**EXERCISE BRIEF:** Search the listing for the string "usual". Copy every line that has it.

Start of Block

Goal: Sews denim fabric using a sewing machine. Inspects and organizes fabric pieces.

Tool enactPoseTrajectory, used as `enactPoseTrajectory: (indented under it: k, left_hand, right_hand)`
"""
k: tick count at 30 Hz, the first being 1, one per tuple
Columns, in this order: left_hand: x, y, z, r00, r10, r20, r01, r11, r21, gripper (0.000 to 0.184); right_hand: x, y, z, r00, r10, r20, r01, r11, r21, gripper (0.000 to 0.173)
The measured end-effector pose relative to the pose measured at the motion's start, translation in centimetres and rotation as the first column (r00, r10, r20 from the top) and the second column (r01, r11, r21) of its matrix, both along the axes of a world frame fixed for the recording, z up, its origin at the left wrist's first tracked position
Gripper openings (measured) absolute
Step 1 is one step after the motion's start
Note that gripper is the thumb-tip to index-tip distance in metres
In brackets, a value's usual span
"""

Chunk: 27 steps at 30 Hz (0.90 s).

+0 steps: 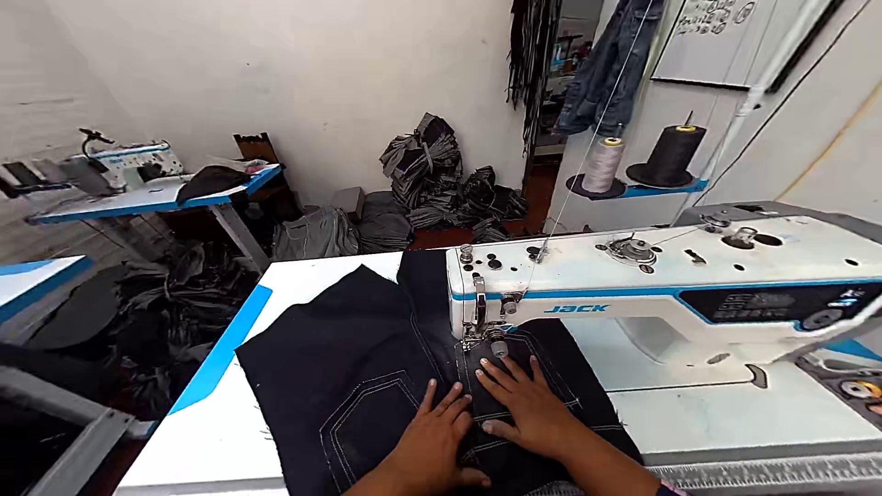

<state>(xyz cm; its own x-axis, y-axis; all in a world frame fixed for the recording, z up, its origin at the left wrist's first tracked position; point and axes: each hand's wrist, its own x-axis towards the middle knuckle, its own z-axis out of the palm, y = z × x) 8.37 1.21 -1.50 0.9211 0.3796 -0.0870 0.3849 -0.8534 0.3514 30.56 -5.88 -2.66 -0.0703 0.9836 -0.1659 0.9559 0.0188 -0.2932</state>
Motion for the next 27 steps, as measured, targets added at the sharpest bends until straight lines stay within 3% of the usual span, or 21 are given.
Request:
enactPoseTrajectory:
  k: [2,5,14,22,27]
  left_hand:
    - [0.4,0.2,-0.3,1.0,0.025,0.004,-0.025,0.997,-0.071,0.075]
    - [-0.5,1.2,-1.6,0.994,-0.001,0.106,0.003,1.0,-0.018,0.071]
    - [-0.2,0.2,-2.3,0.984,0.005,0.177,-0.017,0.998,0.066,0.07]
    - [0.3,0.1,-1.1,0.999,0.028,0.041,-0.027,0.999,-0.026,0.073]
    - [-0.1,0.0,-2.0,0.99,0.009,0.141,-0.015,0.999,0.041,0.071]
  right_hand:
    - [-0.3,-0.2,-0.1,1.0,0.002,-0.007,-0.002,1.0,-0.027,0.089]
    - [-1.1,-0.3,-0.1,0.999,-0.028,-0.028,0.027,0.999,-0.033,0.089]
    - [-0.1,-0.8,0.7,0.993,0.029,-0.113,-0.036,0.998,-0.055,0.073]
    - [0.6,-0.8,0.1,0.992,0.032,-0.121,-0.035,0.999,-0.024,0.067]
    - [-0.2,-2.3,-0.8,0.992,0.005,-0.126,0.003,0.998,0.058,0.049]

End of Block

**OUTPUT OF THE TASK:**
In brackets, a value's usual span
Motion for the next 27 steps, as measured, targets added at the sharpest bends until straight lines stay within 3% of the usual span, or 21 are given.

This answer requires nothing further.